*TO DO*
A line below contains "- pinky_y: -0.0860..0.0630", and a later one contains "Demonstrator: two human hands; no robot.". Repeat both, with every line between them, exactly.

*Stored dataset items*
........
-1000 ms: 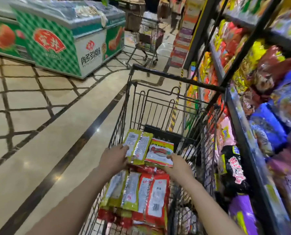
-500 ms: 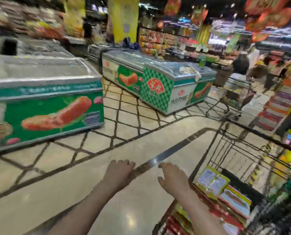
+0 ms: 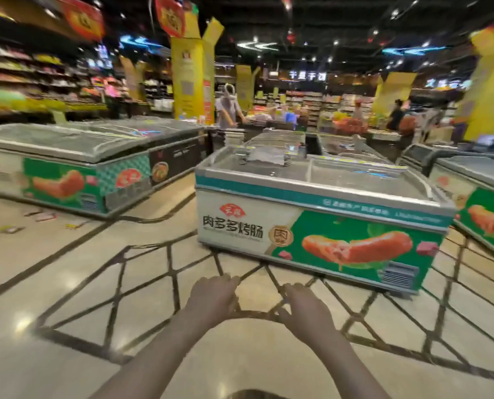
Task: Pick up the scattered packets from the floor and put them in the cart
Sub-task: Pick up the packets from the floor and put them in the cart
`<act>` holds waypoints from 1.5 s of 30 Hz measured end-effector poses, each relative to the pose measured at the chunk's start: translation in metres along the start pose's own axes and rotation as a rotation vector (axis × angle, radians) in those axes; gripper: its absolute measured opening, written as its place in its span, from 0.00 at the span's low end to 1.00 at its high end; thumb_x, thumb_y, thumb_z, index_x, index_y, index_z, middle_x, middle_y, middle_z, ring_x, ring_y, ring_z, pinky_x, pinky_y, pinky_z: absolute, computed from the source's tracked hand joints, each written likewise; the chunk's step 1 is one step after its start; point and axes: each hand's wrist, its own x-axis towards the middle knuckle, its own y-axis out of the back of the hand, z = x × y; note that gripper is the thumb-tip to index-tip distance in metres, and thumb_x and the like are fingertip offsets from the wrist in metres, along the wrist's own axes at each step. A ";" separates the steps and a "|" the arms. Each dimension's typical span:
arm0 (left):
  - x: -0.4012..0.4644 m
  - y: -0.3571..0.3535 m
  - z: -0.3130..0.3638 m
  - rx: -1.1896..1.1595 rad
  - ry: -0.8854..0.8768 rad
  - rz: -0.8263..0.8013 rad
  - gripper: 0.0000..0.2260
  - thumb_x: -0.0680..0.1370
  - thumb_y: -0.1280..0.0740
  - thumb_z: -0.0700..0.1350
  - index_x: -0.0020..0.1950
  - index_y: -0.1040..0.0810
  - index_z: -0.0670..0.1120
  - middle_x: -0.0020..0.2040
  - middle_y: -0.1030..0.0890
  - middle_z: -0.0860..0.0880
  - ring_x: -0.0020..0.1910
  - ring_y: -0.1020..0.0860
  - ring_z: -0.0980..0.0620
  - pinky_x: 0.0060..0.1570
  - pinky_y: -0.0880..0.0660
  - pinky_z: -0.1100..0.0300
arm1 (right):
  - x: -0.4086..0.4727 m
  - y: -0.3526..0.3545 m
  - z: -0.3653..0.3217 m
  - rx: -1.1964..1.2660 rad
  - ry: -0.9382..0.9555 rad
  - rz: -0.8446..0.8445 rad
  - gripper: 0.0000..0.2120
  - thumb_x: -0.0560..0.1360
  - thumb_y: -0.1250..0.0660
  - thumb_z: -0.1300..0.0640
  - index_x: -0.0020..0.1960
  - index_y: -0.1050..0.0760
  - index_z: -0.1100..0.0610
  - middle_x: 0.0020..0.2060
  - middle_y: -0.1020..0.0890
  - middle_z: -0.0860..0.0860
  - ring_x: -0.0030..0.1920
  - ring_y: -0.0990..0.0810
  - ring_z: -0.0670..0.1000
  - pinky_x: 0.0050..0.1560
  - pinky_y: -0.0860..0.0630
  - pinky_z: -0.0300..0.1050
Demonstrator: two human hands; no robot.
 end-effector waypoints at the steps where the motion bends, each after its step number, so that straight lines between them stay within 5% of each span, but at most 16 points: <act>1: -0.008 0.001 -0.033 -0.008 0.055 0.010 0.16 0.80 0.43 0.49 0.65 0.31 0.47 0.60 0.25 0.47 0.58 0.25 0.45 0.51 0.28 0.53 | 0.018 -0.009 -0.027 0.001 0.057 -0.014 0.18 0.77 0.40 0.51 0.66 0.34 0.50 0.63 0.28 0.49 0.63 0.28 0.52 0.57 0.27 0.47; 11: -0.076 -0.001 -0.289 0.021 0.600 0.002 0.16 0.80 0.45 0.50 0.66 0.32 0.48 0.60 0.24 0.48 0.56 0.24 0.47 0.50 0.27 0.55 | 0.184 -0.077 -0.258 0.026 0.567 -0.132 0.20 0.78 0.41 0.49 0.69 0.36 0.49 0.65 0.28 0.47 0.65 0.29 0.49 0.58 0.29 0.42; 20: -0.021 0.016 -0.478 0.147 0.858 0.008 0.17 0.80 0.45 0.51 0.69 0.34 0.50 0.64 0.26 0.50 0.61 0.26 0.48 0.53 0.28 0.56 | 0.369 -0.099 -0.414 0.051 0.789 -0.112 0.19 0.77 0.41 0.50 0.67 0.34 0.49 0.63 0.27 0.48 0.63 0.27 0.50 0.55 0.28 0.44; 30: 0.060 -0.003 -0.656 0.111 0.986 0.051 0.16 0.81 0.45 0.50 0.67 0.33 0.49 0.60 0.25 0.50 0.58 0.26 0.47 0.51 0.31 0.55 | 0.539 -0.142 -0.567 0.076 0.891 -0.129 0.18 0.77 0.40 0.49 0.66 0.33 0.50 0.61 0.26 0.48 0.61 0.27 0.51 0.55 0.27 0.46; 45: 0.185 -0.032 -1.025 0.088 0.992 0.018 0.17 0.81 0.46 0.51 0.69 0.35 0.49 0.64 0.27 0.50 0.61 0.26 0.48 0.52 0.30 0.55 | 0.827 -0.233 -0.824 0.116 0.843 -0.153 0.16 0.76 0.39 0.52 0.63 0.30 0.51 0.58 0.24 0.48 0.59 0.25 0.51 0.54 0.26 0.47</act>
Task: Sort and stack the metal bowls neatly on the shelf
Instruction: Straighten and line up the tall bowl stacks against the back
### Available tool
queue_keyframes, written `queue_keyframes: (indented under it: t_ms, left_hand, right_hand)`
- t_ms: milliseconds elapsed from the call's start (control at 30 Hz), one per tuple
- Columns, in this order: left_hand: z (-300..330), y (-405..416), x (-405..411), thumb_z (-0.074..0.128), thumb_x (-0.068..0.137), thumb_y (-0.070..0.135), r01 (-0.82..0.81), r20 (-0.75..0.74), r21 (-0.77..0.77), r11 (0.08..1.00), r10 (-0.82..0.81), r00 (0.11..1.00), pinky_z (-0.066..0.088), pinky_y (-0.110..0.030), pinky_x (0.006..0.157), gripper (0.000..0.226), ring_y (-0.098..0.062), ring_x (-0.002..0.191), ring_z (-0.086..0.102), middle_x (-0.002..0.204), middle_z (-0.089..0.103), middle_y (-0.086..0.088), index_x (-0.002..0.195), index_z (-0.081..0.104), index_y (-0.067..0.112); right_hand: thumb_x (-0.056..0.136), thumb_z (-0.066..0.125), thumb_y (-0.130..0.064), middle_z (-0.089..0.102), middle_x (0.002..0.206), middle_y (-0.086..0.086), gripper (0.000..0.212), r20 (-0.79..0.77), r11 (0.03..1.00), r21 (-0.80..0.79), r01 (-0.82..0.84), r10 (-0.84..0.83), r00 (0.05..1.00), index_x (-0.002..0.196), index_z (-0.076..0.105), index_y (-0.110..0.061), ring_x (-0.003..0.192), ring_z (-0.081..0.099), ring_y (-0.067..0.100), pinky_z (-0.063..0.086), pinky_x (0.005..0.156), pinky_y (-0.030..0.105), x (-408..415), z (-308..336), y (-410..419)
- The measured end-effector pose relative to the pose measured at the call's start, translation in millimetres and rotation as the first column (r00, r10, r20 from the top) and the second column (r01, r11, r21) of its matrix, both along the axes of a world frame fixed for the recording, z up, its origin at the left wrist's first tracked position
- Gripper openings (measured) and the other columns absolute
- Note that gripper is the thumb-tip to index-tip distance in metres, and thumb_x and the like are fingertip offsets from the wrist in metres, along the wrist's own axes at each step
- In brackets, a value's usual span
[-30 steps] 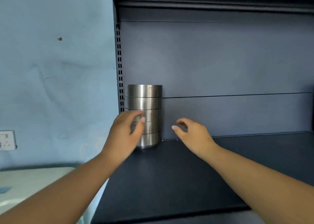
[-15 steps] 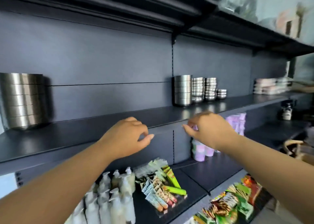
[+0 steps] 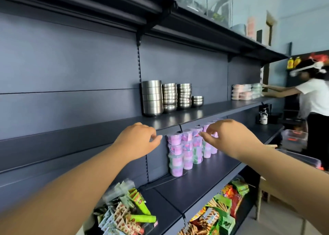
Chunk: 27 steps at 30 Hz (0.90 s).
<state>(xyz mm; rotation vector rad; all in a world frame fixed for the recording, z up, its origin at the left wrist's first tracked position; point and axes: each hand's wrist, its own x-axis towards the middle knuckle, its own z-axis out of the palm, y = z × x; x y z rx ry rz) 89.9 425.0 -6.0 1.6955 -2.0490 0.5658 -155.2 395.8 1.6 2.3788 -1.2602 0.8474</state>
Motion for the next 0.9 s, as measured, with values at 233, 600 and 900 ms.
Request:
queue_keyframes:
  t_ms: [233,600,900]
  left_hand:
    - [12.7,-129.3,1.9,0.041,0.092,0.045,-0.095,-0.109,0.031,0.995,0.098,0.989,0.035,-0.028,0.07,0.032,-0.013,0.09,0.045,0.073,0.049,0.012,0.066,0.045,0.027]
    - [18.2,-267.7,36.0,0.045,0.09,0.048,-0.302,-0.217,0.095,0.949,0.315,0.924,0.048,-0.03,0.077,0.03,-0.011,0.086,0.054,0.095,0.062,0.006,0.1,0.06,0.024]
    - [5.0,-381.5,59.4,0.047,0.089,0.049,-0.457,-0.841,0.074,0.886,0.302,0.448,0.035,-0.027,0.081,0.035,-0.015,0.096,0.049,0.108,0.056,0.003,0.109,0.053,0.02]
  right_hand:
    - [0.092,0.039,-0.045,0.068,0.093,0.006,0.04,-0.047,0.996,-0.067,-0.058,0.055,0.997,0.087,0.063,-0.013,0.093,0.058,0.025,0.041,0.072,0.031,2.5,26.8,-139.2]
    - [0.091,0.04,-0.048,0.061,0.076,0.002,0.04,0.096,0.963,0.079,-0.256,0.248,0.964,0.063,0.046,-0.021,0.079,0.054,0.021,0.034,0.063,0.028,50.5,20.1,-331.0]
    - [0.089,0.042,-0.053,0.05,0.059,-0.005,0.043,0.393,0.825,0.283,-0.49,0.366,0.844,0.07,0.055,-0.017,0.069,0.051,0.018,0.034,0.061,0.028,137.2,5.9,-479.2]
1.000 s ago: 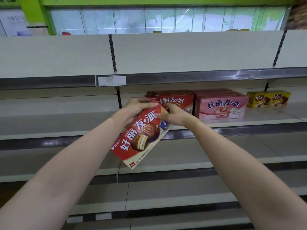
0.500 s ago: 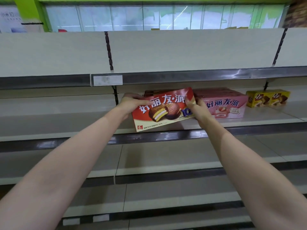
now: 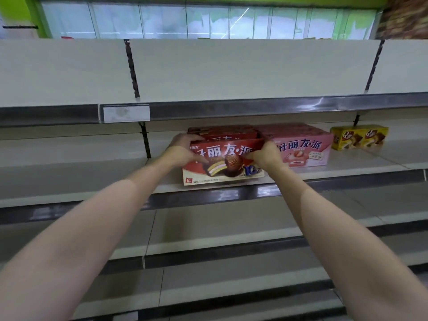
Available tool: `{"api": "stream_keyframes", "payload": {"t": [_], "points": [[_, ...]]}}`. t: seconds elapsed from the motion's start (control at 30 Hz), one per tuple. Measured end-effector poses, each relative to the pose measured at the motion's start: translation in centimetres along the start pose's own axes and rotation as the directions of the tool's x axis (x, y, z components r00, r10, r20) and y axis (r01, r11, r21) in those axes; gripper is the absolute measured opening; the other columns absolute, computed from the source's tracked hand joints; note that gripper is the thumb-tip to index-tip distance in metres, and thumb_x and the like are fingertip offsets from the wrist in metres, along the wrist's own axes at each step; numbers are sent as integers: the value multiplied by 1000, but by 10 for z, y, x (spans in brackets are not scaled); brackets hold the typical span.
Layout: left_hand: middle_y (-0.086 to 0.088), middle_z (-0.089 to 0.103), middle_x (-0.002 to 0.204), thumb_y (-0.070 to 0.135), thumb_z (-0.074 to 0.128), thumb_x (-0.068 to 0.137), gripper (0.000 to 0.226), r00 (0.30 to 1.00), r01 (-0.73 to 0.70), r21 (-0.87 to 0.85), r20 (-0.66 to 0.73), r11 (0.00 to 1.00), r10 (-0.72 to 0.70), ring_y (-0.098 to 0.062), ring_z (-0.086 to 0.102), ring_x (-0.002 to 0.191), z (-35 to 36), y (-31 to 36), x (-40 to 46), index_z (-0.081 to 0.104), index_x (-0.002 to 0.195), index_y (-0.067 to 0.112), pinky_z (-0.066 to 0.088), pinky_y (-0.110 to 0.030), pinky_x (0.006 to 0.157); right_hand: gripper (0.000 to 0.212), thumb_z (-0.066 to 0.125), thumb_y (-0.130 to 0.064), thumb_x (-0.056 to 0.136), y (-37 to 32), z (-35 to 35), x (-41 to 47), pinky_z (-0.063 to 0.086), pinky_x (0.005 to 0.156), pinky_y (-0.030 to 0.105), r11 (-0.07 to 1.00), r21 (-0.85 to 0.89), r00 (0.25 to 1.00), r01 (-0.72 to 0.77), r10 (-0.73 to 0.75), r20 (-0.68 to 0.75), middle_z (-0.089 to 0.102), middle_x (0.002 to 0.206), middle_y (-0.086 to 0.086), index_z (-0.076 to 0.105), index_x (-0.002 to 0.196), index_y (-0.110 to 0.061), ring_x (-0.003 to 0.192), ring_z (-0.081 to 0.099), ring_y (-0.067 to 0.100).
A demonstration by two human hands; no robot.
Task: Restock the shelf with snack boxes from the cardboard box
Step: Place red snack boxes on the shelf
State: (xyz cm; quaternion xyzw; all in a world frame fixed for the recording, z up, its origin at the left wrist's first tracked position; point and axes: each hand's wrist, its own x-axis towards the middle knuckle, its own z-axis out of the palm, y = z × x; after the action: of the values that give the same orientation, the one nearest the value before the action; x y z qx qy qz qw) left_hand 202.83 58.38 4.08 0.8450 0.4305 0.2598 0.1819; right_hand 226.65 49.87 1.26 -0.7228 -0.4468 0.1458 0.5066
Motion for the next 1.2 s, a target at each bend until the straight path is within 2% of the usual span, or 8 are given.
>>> {"api": "stream_keyframes", "payload": {"t": [0.13, 0.3, 0.4, 0.47, 0.7, 0.93, 1.07, 1.2], "points": [[-6, 53, 140, 32, 88, 68, 78, 989, -79, 159, -113, 984, 97, -27, 41, 129, 21, -3, 10, 53, 138, 22, 38, -40, 108, 69, 80, -10, 72, 2, 13, 15, 57, 84, 34, 998, 47, 998, -39, 41, -45, 68, 116, 12, 49, 134, -12, 102, 66, 28], [-13, 45, 146, 30, 82, 77, 74, 975, -109, 212, -169, 971, 146, -32, 34, 137, 30, -2, 25, 49, 143, 22, 29, -44, 115, 47, 74, -17, 85, -2, 18, 33, 45, 77, 22, 990, 108, 992, -87, 96, -80, 65, 112, 1, 56, 127, -9, 101, 61, 19], [-11, 46, 148, 30, 79, 80, 73, 972, -125, 266, -159, 956, 171, -31, 34, 138, 33, -8, 36, 46, 144, 20, 25, -43, 113, 67, 79, -25, 80, -7, 24, 42, 50, 99, 38, 992, 60, 990, -115, 119, -78, 62, 128, 11, 45, 135, -5, 116, 60, 29], [-8, 48, 147, 32, 78, 80, 73, 972, -127, 297, -153, 947, 178, -30, 36, 136, 36, -11, 42, 45, 144, 20, 26, -44, 112, 78, 81, -19, 78, -6, 28, 46, 47, 104, 43, 991, -18, 988, -132, 130, -87, 56, 136, 17, 35, 140, -4, 124, 54, 35], [-7, 49, 145, 37, 77, 81, 74, 974, -105, 379, -145, 919, 172, -30, 41, 134, 39, -9, 45, 40, 144, 22, 30, -45, 110, 84, 77, -17, 82, -7, 38, 45, 40, 110, 40, 979, -158, 987, -125, 108, -117, 45, 142, 21, 23, 144, -1, 131, 45, 36], [-6, 43, 150, 36, 76, 82, 76, 975, -85, 446, -146, 891, 166, -28, 37, 137, 39, 0, 33, 39, 146, 22, 27, -43, 114, 71, 72, -14, 87, -9, 31, 33, 43, 103, 38, 965, -243, 986, -100, 64, -151, 45, 141, 21, 30, 143, -4, 128, 49, 35], [-11, 49, 137, 23, 67, 87, 52, 924, -153, 469, -246, 870, 294, -31, 39, 128, 39, 3, 23, 51, 136, 16, 32, -42, 106, 55, 62, -4, 88, -3, 33, 20, 47, 97, 40, 971, -238, 978, -21, -30, -208, 38, 141, 24, 41, 139, -11, 116, 56, 41], [-8, 60, 119, 20, 61, 87, 28, 888, -249, 439, -252, 864, 384, -30, 50, 114, 44, 14, 13, 61, 115, 15, 36, -39, 98, 59, 58, 1, 83, -6, 28, 1, 46, 100, 41, 964, -266, 973, 16, -77, -219, 35, 142, 25, 41, 139, -6, 114, 54, 45]]}}
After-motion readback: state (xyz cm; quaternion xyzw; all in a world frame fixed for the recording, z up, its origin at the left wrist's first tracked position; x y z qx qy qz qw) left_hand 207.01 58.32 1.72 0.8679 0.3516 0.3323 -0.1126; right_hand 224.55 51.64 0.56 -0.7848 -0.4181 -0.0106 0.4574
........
*TASK ANSWER*
  - pinky_y: -0.0860..0.0630
  - pinky_z: -0.0300..0.1050
Demonstrator: two human hands; no robot.

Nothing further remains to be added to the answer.